_Work to complete_.
Do any lines in the data below contain "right"? If so, copy every one of them.

▬▬▬

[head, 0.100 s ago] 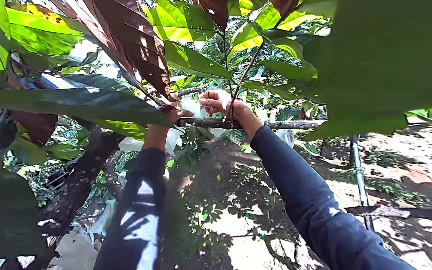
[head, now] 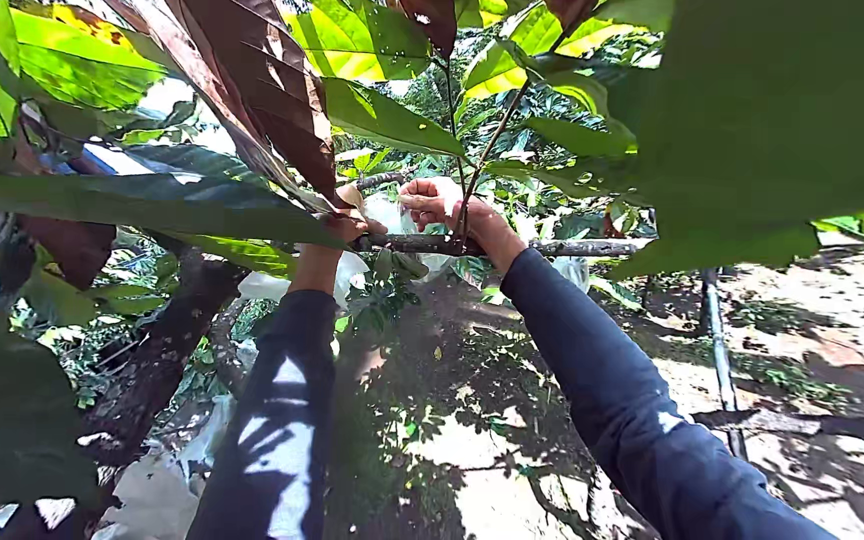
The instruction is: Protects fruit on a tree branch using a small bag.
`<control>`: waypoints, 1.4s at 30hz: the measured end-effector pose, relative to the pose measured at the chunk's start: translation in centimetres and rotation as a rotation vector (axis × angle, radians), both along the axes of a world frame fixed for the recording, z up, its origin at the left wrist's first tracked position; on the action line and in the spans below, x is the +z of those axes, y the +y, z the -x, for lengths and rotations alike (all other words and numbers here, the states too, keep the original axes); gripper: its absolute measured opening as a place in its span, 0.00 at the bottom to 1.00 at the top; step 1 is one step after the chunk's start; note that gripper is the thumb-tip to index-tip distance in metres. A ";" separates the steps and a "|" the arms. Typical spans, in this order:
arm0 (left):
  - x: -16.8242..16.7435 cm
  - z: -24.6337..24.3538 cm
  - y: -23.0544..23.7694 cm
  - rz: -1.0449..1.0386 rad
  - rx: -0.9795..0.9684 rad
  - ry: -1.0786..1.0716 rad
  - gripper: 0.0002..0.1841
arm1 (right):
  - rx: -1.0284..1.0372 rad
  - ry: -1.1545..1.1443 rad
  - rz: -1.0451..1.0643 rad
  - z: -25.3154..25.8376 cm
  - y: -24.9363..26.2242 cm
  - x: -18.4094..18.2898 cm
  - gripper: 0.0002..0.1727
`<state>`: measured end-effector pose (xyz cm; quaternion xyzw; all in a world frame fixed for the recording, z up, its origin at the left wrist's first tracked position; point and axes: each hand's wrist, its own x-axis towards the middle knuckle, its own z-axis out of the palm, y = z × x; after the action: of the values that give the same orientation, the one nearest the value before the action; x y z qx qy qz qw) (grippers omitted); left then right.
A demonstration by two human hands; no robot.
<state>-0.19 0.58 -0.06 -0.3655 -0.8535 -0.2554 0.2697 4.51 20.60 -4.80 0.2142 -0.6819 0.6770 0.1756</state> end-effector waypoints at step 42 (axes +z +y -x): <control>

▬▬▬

_Response area_.
arm1 (right):
`<state>`: measured end-effector pose (xyz cm; quaternion xyzw; all in a world frame fixed for the recording, z up, its origin at the left wrist's first tracked position; point and axes: each hand's wrist, its own x-axis towards the middle knuckle, its own z-axis out of the palm, y = z × x; after the action: of the values that give the same orientation, the one nearest the value before the action; x y z qx qy qz qw) (grippers omitted); left then right.

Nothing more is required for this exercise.